Exactly the lines from the one holding "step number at" to the end of the listing, both ends included, make up the expected answer.

» **Supplied information**:
● ● ● ●

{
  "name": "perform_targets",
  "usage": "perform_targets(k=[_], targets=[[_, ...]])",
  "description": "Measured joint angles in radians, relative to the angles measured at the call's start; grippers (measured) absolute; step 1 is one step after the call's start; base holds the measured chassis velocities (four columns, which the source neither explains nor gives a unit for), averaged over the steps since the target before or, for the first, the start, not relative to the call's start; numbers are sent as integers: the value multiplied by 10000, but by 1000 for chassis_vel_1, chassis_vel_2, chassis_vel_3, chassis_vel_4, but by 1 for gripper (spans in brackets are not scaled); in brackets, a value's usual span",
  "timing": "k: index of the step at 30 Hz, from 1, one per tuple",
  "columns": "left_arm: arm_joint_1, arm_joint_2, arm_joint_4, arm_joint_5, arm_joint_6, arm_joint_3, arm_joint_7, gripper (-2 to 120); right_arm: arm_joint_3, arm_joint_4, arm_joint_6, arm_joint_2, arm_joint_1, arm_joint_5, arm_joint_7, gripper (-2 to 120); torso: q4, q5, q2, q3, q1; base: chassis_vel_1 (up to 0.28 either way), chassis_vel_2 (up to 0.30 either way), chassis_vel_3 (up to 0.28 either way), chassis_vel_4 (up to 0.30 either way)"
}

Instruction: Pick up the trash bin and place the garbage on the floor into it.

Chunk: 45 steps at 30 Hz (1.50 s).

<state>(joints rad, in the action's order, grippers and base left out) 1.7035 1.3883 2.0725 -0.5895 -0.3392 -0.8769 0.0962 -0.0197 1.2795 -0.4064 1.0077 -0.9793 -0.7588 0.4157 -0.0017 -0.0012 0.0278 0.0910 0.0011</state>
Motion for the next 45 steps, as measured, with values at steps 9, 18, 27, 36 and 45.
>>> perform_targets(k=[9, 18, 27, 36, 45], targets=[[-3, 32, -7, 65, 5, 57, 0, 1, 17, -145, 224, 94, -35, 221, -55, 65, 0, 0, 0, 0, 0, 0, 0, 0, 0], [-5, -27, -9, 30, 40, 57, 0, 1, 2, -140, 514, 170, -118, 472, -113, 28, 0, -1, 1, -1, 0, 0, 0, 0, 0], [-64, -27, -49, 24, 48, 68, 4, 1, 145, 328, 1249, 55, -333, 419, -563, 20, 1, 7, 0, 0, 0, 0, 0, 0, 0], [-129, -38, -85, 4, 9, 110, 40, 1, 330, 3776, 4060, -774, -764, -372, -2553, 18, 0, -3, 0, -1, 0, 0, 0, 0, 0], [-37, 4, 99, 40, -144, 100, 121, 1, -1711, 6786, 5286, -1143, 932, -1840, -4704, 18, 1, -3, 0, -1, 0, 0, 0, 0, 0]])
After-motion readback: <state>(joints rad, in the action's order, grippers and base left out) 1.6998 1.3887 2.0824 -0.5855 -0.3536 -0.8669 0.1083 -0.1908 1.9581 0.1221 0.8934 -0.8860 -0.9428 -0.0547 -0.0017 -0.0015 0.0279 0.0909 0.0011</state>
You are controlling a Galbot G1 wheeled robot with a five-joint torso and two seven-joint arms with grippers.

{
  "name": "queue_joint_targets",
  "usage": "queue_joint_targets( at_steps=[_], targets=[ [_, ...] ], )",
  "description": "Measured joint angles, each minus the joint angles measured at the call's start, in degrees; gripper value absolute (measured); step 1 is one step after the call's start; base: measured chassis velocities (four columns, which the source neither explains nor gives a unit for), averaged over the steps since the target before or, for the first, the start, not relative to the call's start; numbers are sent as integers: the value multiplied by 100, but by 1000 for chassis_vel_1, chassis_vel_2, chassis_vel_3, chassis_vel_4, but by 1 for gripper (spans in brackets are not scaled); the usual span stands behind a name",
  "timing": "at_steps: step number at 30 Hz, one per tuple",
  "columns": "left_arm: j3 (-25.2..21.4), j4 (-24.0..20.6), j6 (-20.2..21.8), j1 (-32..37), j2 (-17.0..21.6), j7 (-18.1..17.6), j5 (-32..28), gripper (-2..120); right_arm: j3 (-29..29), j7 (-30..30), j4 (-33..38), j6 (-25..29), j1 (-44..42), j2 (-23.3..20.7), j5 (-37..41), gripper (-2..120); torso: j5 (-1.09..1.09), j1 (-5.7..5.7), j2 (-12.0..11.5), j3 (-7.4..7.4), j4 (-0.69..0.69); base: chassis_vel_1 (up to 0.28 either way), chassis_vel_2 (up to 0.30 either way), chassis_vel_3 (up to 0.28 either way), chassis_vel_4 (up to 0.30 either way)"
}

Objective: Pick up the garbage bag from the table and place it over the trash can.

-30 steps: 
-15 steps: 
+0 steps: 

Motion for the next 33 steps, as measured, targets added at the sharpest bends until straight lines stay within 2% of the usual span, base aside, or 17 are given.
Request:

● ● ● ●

» **Exercise output**:
  "timing": "at_steps: step number at 30 Hz, one per tuple",
  "columns": "left_arm: j3 (-25.2..21.4), j4 (-24.0..20.6), j6 (-20.2..21.8), j1 (-32..37), j2 (-17.0..21.6), j7 (-18.1..17.6), j5 (-32..28), gripper (-2..120); right_arm: j3 (-29..29), j7 (-30..30), j4 (-33..38), j6 (-25..29), j1 (-44..42), j2 (-23.3..20.7), j5 (-37..41), gripper (-2..120); torso: j5 (-1.09..1.09), j1 (-5.7..5.7), j2 (-12.0..11.5), j3 (-7.4..7.4), j4 (-0.69..0.69); base: chassis_vel_1 (up to 0.28 either way), chassis_vel_2 (up to 0.30 either way), chassis_vel_3 (up to 0.28 either way), chassis_vel_4 (up to 0.30 either way)"
}

Objective: Pick up the garbage bag from the table and place it over the trash can.

-30 steps: 
-15 steps: 
+0 steps: 

Motion for the next 33 steps, as measured, targets added at the sharpest bends until straight lines stay within 2% of the usual span, base aside, or 17 are given.
Request:

No more output is expected.